Members are discussing various aspects of nurse practitioner (NP) programs, salaries, and job satisfaction. Some members are sharing their personal experiences with NP programs and salaries, while others are referencing reports on NP salaries by state and specialty. Additionally, there is a conversation about the perception of certain cities and the impact of location on salary and job satisfaction.
Hi everyone. I'm curious as to see what an actual paycheck (before taxes) looks like from an NP. I find salary websites to be not very helpful. So...
What type NP are you?
Where (state)(rural/urban) do you practice?
Are you independent or in a group?
How many years experience?
What is your before tax paycheck amount?
Monthly or bi-weekly?
Salary/hourly/other(explain)?
Avg hours on check?
What are the perks of your contract? (ie. PTO/vacation/bonuses)

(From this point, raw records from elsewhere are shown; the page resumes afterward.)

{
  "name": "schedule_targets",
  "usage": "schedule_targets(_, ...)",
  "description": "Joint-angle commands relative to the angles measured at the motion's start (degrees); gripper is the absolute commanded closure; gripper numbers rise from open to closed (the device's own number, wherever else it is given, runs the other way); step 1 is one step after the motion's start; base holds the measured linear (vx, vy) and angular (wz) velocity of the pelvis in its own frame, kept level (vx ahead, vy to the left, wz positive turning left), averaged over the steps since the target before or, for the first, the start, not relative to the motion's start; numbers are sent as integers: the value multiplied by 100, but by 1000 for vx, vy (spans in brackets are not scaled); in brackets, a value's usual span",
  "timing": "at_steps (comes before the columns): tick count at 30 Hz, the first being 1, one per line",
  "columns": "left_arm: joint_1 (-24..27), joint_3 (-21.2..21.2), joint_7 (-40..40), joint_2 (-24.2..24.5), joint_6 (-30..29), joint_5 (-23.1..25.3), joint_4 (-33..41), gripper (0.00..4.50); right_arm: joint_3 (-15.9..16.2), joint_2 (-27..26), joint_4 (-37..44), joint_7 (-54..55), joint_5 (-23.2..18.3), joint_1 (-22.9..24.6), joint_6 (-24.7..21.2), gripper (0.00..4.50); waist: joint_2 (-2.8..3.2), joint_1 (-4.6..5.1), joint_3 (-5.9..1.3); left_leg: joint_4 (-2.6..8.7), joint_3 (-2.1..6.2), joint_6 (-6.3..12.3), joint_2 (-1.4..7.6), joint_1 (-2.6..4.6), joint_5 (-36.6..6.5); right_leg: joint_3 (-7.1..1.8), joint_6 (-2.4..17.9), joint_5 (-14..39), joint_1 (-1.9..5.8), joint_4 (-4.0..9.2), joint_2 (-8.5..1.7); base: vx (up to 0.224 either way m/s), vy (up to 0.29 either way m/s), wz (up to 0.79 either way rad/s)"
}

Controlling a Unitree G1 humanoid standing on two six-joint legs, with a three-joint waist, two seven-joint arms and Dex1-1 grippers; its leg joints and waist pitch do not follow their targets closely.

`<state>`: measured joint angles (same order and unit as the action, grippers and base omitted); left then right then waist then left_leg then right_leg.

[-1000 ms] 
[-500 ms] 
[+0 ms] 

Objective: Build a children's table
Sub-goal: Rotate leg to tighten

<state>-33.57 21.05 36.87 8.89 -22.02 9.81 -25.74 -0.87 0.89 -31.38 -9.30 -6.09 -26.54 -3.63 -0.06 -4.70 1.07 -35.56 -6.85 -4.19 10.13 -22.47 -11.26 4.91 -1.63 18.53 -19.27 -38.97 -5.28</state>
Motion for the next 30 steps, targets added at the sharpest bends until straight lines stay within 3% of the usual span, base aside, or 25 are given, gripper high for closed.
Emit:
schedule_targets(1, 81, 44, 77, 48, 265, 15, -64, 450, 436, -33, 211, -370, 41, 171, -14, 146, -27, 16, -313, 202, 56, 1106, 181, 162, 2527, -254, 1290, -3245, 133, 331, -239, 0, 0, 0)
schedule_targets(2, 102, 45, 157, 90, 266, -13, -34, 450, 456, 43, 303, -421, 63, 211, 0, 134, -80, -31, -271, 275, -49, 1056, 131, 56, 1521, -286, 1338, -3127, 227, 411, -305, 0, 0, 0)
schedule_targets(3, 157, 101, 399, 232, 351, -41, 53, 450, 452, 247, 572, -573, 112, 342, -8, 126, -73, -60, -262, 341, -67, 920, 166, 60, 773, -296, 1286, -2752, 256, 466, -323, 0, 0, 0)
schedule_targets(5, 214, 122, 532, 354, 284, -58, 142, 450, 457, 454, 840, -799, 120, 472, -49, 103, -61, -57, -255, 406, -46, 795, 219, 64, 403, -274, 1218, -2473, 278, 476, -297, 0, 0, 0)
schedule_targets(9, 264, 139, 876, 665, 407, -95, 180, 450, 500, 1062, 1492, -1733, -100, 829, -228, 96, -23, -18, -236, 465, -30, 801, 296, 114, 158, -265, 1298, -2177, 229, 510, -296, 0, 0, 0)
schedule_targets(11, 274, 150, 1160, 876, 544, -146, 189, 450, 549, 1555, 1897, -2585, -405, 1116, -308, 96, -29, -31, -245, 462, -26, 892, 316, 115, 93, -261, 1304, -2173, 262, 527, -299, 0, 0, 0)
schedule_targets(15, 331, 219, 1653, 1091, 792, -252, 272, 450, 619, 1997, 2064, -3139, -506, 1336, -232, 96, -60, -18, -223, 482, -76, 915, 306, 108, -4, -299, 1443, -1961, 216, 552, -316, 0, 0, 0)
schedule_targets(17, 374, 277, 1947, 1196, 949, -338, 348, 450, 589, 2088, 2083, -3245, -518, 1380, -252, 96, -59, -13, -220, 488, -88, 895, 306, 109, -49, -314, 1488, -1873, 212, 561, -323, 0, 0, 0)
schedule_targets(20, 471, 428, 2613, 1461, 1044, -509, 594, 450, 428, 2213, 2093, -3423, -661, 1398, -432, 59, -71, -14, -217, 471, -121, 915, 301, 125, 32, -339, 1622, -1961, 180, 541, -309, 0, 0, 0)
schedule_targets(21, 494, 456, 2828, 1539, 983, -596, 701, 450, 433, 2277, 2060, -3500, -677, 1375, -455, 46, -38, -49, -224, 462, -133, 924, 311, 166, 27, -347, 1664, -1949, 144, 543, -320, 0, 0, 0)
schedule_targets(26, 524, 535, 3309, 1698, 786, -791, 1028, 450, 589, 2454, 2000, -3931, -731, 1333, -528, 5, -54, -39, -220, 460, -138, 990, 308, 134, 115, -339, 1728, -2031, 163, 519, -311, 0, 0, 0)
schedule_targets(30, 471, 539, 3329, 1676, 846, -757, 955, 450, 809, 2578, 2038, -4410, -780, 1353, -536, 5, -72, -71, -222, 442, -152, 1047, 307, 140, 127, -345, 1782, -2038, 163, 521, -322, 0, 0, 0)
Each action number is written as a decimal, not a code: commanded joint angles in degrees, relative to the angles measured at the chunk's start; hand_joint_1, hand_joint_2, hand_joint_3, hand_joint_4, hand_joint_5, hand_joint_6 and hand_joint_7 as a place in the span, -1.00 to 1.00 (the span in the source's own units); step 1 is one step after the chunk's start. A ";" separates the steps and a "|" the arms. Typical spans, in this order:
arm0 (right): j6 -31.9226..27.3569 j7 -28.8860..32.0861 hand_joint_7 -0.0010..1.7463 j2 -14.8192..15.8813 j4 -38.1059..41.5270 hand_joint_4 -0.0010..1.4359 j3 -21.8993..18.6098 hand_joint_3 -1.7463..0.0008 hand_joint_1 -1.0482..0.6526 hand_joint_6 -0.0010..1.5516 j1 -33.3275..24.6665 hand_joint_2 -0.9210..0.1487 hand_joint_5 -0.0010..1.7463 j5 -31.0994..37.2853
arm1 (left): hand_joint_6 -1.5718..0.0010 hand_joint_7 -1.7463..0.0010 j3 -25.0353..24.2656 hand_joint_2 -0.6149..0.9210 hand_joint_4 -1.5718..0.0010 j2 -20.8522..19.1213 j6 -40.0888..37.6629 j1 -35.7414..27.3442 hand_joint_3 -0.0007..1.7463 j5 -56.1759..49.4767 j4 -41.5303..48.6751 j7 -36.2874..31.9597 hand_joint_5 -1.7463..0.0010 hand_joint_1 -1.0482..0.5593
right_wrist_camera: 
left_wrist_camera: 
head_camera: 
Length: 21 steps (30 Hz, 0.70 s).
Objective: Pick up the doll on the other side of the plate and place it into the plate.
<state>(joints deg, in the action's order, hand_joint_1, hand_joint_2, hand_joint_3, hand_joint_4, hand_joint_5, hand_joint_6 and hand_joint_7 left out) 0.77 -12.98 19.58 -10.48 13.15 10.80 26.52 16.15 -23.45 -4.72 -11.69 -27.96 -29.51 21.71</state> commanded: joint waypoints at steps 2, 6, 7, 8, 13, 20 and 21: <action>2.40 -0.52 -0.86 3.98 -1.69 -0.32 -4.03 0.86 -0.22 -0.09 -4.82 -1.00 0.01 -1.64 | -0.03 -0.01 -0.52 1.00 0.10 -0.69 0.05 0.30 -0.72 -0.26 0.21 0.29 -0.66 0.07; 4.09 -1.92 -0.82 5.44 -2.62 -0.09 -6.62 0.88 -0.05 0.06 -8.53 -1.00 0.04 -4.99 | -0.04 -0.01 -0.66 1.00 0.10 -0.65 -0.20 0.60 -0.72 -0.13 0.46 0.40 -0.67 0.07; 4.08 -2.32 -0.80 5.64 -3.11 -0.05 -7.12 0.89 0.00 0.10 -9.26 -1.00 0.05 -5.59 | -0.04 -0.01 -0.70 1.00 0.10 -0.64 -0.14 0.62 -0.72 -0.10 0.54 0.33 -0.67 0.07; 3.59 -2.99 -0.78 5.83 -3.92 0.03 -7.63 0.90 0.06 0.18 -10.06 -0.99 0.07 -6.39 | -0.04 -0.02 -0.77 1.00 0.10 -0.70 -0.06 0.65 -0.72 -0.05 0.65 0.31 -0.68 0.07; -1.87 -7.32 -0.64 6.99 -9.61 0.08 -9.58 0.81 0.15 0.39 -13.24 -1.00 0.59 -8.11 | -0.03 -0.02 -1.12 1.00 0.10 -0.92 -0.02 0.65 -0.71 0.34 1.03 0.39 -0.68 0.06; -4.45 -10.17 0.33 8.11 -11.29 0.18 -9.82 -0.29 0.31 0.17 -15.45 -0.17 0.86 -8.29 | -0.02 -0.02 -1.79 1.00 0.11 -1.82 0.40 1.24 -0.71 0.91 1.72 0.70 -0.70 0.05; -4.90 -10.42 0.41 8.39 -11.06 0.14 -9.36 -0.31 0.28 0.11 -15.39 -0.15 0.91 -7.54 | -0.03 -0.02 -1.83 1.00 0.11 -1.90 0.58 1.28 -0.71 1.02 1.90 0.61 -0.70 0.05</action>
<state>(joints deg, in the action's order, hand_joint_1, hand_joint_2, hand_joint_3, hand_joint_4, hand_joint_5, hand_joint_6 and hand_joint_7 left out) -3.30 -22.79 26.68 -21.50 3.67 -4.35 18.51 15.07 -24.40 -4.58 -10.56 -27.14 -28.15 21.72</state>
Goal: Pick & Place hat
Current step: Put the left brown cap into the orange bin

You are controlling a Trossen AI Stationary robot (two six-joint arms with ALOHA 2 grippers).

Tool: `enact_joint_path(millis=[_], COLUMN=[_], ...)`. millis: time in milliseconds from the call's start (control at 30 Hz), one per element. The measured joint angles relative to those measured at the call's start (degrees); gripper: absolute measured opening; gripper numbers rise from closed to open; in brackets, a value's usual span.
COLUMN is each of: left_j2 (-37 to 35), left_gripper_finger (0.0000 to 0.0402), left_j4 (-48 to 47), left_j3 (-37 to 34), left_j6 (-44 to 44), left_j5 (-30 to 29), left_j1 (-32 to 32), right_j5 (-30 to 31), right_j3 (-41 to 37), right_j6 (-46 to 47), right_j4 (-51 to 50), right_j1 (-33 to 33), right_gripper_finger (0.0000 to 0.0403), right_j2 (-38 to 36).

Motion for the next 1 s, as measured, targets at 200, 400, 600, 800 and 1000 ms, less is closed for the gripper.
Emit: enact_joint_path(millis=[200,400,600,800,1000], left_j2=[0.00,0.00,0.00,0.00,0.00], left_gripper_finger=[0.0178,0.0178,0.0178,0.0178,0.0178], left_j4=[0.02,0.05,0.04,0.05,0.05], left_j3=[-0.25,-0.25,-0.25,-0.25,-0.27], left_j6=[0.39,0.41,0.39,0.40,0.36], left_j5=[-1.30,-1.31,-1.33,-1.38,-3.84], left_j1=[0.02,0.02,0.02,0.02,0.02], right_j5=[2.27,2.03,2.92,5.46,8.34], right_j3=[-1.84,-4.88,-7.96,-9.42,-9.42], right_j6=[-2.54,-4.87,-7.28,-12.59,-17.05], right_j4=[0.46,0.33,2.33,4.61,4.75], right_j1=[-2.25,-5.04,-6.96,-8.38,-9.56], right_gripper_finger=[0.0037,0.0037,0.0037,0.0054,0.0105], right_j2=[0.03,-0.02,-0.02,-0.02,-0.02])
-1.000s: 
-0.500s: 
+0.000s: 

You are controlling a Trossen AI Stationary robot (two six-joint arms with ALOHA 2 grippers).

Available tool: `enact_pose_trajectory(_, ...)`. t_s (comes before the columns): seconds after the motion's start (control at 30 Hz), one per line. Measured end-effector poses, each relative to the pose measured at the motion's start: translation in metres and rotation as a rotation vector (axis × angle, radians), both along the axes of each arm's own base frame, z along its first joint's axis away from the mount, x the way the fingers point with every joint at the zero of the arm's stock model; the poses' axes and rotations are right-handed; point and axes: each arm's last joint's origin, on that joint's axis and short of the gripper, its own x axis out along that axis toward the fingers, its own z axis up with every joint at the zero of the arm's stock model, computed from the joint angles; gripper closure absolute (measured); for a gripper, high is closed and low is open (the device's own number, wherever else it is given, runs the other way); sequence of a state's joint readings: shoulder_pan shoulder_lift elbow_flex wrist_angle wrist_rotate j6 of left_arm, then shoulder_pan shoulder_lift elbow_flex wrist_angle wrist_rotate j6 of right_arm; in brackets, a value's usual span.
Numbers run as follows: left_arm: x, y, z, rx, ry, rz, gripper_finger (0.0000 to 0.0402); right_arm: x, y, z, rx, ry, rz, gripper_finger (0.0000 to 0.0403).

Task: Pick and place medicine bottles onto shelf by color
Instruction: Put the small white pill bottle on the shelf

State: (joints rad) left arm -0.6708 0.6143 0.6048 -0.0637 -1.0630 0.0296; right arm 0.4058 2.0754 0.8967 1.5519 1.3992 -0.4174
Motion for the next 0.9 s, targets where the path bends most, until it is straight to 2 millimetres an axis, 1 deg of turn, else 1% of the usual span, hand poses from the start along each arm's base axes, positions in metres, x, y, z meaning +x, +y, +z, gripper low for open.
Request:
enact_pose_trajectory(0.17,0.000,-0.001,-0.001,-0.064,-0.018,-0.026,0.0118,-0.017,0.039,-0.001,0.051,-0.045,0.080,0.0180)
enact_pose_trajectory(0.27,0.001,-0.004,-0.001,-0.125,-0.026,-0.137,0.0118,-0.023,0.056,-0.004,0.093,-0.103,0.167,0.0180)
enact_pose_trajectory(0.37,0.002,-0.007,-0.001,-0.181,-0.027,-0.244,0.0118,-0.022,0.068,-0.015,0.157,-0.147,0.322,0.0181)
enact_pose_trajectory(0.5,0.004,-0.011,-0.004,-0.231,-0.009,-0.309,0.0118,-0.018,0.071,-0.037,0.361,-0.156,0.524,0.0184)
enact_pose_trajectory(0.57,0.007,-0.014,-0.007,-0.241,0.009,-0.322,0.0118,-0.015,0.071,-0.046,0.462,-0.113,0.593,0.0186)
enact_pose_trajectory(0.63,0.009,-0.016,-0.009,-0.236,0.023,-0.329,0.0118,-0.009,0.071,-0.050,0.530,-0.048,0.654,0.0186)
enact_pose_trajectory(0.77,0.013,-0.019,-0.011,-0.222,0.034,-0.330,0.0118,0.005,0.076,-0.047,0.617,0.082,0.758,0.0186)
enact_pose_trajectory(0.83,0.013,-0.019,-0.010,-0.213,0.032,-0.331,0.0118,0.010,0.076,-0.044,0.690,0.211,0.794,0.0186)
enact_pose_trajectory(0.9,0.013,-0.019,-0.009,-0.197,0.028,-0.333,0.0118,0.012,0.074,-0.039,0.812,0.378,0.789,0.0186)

I know this is very personal, but if you are able to provide input, I would appreciate it! I'm mainly interested also to see after the gov/operational costs etc have taken their share, how much are you left with?
We need all NPs to have doctorates from 2015 out.
I needed some satire this morning. Well done!
How do you make 200k a year working a job that usually pays 90-100k maximum?
Just wondeing how NPs are making these exorbitant salaries
Reply to @minnesotamom
It's a function of market and cost of living. An RN in Memphis may make $22/hr and an NP $100,000/year. An RN in Oakland may may $65/hour and an NP $200,000. It's not an "exorbitant salary" if the market is willing to pay it. Who would get an NP degree to be paid $100,000 in Oakland when they can get $150,000 as an RN?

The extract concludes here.